Julius Hart ne se doutait pas qu’une ballade à vélo en bord de mer pouvait se terminer au poste de police. Pourtant en septembre dernier, le jeune homme de 18 ans a bien passé une nuit en prison et payé une amende de 150 dollars pour avoir porté son pantalon trop bas, en exposant au regard de tous quelques centimètres de ses sous-vêtements. L’incident s’est produit à Riviera Beach, Floride, une ville de 37 000 habitants qui, à l’appel de leur maire, avaient approuvé quelques mois auparavant à 72% une ordonnance déclarant la tenue illégale. « Nous souhaitons vivement améliorer l’image de notre ville » expliquait alors Matthew Russell, maire et pasteur baptiste.
Julius Hart est le seul individu à avoir été poursuivi. Il vient de plaider sa cause devant un tribunal et, aidé de son avocat qui a brandi des photos de David Beckham et du Prince Harry dans la même tenue que son client prétextant que les jeunes qui adoptent le style baggy ne faisaient que suivre des modes véhiculées par les célébrités, a finalement été blanchi. Au nom du 14ème amendement de la Constitution américaine, la justice a conclu qu’il était illégal d’interdire la tenue, même si certains la trouvaient de mauvais goût.
Une dizaine d’autres villes aux Etats-Unis ont tenté de la même façon de bannir le baggy de leurs trottoirs, mais toutes ont échoué. Dans l’état de New York, Patricia McDow, conseillère municipale de Yonkers a proposé l’an dernier un arrêté visant à interdire la tenue dans les lieux publics. « Imaginez la scène, explique-t-elle, vous marchez dans la rue et vous êtes derrière un individu qui porte son pantalon bien au-dessous de la ceinture… Du coup vous avez vue sur sa paire de fesses… Ce n’est pas très reluisant, c’est même plutôt offensant. Et le problème à mes yeux vient du fait que ces jeunes gens sont tellement habitués à cette mode, qu’ils se rendent à un entretien d’embauche dans la même tenue ! Ce n’est vraiment pas approprié ! Je ne peux pas tolérer ça ! »

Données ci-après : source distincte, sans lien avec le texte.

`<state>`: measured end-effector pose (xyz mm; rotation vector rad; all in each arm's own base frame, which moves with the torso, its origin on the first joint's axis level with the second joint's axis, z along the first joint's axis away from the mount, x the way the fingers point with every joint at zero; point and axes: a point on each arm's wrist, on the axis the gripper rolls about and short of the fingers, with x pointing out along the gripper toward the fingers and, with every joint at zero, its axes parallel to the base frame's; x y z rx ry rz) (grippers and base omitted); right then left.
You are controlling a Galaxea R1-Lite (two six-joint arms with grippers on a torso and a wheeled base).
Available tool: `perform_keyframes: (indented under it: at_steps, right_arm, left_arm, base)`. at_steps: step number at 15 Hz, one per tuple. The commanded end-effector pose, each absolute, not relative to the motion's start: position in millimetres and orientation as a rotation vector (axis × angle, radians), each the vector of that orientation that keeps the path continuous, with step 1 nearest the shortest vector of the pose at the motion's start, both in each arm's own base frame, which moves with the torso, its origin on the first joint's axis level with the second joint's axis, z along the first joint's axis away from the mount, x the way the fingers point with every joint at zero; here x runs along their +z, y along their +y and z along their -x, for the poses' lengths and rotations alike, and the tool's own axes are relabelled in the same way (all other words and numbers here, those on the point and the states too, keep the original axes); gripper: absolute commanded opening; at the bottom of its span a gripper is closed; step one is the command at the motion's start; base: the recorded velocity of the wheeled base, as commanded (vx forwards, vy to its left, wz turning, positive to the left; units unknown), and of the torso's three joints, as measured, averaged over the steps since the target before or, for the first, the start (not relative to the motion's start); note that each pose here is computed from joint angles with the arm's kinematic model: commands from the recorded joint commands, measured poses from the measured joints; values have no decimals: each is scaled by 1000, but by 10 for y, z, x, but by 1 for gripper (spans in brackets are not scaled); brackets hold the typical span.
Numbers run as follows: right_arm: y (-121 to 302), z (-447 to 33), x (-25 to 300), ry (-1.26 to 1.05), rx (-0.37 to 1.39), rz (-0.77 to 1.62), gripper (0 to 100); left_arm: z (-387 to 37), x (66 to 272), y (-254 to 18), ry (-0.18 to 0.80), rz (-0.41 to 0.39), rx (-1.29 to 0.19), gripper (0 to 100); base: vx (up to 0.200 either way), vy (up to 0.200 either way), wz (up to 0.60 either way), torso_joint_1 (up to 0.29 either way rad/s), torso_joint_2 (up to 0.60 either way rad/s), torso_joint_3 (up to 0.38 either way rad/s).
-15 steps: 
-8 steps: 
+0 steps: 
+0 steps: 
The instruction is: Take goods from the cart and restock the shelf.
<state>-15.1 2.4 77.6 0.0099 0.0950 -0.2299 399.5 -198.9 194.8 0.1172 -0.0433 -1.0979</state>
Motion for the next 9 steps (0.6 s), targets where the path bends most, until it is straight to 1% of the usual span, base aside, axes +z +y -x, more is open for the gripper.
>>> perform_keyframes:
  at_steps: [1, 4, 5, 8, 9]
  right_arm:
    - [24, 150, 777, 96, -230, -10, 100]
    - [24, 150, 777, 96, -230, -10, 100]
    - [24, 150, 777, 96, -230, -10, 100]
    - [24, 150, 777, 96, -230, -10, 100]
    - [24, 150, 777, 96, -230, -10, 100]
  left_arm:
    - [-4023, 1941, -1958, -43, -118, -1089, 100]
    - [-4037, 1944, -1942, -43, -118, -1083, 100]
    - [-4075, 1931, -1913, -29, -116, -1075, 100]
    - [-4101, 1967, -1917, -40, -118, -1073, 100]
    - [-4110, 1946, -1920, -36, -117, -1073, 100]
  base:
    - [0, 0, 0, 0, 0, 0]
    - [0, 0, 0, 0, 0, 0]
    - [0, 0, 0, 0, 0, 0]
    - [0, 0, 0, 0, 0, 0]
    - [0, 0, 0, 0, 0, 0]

Pour Patricia McDow, il s’agit de redonner des valeurs à la jeunesse. Sa démarche tient également à rappeler que de la mode du baggy vient de l’univers pénitentiaire où, lorsque l’on confisque aux détenus leur ceinture pour éviter qu’ils ne se pendent avec, les pantalons ont de fait tendance à glisser un peu… Autrement dit rappeler l’origine de cette mode revient à signifier aux adolescents que s’ils doivent se choisir des modèles, autant prendre exemple sur d’autres individus que des malfrats incarcérés…
Un argument inacceptable pour la majorité des adolescents rencontrés à la sortie des cours : « Ça veut dire qu’on est un criminel si on porte son pantalon bas…demande l’un deux, c’est ridicule… Il ne faut pas voir les choses comme ça ! C’est juste une mode ! ». « Quand on achète un nouveau jean, il est un peu serré, explique un autre, et je ne veux pas le porter trop haut sinon j’ai l’air ridicule, alors je tire un peu dessus comme ça… » « Cela m’est complètement égal de savoir que cette mode vient des prisons, rétorque un dernier. C’est ma culture de porter mon jean comme ça, un point c’est tout ».
Le projet d’arrêté de Patricia McDow proposait une amende ou des travaux d’intérêts généraux pour les récalcitrants, mais il n’a jamais été adopté. « La question est très délicate, conclut Faith Jenkins avocate à Manhattan, car pour certains légiférer sur le baggy revient à discriminer la communauté afro-Américaine, plus nombreuse à avoir adopté cette mode véhiculée par les stars du rap. Mais il faut voir les choses en face : les noirs représentent 12% de la population américaine mais 44% de la population carcérale. Je pense qu’il est grand temps que notre société s’attaque aux modes vestimentaires, à la culture musicale et à tout ce qui, de près ou de loin, peut aider à améliorer cette situation.»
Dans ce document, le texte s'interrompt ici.